▶ [What the exercise asks]:
Please repeat the data exactly, leaving nothing out.

▶ [Provided material]:
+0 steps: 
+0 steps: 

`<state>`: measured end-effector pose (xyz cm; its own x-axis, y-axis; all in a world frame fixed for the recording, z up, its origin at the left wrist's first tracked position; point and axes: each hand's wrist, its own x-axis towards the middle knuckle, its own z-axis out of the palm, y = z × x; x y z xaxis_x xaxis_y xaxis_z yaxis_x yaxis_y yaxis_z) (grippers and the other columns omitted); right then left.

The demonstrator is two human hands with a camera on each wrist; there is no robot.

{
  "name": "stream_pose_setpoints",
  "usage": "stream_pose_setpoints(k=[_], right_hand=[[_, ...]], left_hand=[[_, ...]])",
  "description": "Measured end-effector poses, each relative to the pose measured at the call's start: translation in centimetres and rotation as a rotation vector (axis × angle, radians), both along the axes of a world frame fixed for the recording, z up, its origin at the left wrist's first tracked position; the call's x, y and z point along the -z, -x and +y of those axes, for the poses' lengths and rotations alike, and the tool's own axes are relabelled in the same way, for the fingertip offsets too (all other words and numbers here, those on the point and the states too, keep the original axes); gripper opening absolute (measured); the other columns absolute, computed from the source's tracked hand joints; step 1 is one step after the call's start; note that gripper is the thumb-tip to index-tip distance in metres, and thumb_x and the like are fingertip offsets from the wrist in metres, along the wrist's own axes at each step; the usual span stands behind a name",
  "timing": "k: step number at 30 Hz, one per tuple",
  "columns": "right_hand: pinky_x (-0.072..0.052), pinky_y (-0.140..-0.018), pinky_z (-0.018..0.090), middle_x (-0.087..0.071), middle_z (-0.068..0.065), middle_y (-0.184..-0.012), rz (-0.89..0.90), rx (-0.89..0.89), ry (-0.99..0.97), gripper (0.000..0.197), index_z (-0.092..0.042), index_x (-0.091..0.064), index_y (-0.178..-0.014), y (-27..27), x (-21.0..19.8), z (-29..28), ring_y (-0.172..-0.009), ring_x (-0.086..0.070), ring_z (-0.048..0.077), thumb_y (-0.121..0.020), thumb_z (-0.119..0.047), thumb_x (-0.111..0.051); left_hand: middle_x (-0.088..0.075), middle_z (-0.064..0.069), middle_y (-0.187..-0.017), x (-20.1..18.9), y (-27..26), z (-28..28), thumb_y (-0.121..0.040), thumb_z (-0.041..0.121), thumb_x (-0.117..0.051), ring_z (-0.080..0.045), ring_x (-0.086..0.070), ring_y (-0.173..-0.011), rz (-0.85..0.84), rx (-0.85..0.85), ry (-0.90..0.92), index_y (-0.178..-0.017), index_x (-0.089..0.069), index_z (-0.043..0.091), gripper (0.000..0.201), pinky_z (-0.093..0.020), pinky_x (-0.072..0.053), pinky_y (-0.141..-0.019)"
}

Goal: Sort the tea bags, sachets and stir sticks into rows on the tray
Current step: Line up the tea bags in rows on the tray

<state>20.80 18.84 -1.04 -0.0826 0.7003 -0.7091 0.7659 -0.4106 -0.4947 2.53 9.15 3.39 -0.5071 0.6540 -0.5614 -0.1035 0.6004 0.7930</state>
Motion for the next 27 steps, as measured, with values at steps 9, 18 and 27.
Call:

▶ [Answer to this exercise]:
+0 steps: 
+0 steps: 

`<state>`: measured end-effector pose (xyz cm; its own x-axis, y-axis; all in a world frame fixed for the recording, z up, its origin at the left wrist's first tracked position; point and axes: each hand's wrist, its own x-axis towards the middle knuckle, its own z-axis out of the palm, y = z × x; x y z xaxis_x xaxis_y xaxis_z yaxis_x yaxis_y yaxis_z) (grippers and the other columns omitted); right then left.

The demonstrator is two human hands with a camera on each wrist; there is no robot.

{
  "name": "stream_pose_setpoints",
  "usage": "stream_pose_setpoints(k=[_], right_hand=[[_, ...]], left_hand=[[_, ...]])",
  "description": "Measured end-effector poses, each relative to the pose measured at the call's start: translation in centimetres and rotation as a rotation vector (axis × angle, radians), both along the axes of a world frame fixed for the recording, z up, its origin at the left wrist's first tracked position; the call's x, y and z point along the -z, -x and +y of those axes, for the poses' lengths and rotations alike, and the tool's own axes are relabelled in the same way, for the fingertip offsets too (all other words and numbers here, those on the point and the states too, keep the original axes); gripper opening absolute (measured); the other columns absolute, computed from the source's tracked hand joints; step 1 is one step after the call's start; note that gripper is the thumb-tip to index-tip distance in metres, and thumb_x and the like are fingertip offsets from the wrist in metres, along the wrist's own axes at each step; the usual span stands behind a name",
  "timing": "k: step number at 30 Hz, one per tuple",
  "columns": "right_hand: pinky_x (-0.072..0.052), pinky_y (-0.140..-0.018), pinky_z (-0.018..0.090), middle_x (-0.087..0.071), middle_z (-0.068..0.065), middle_y (-0.184..-0.012), rz (-0.89..0.90), rx (-0.89..0.89), ry (-0.99..0.97), gripper (0.000..0.197), index_z (-0.092..0.042), index_x (-0.091..0.064), index_y (-0.178..-0.014), y (-27..27), x (-21.0..19.8), z (-29..28), ring_y (-0.172..-0.009), ring_x (-0.086..0.070), ring_z (-0.048..0.077), thumb_y (-0.121..0.020), thumb_z (-0.119..0.047), thumb_x (-0.111..0.051); left_hand: middle_x (-0.088..0.075), middle_z (-0.064..0.069), middle_y (-0.187..-0.017), x (-20.1..18.9), y (-27..26), z (-28..28), thumb_y (-0.121..0.040), thumb_z (-0.041..0.121), thumb_x (-0.117..0.051), ring_z (-0.080..0.045), ring_x (-0.086..0.070), ring_y (-0.173..-0.011), rz (-0.85..0.84), rx (-0.85..0.85), ry (-0.90..0.92), index_y (-0.178..-0.017), index_x (-0.089..0.069), index_z (-0.043..0.091), gripper (0.000..0.201), pinky_z (-0.093..0.020), pinky_x (-0.072..0.053), pinky_y (-0.141..-0.019)"
}

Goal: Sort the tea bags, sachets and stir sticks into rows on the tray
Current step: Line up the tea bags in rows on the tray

<state>20.80 18.84 -1.04 -0.0826 0.7003 -0.7091 0.7659 -0.4106 -0.4947 2.53 9.15 3.39 -0.5071 0.6540 -0.5614 -0.1035 0.6004 0.7930</state>
Motion for the next 27 steps, as measured, with values at steps 9, 18 and 27.
Call:

Nothing further remains to be added to the answer.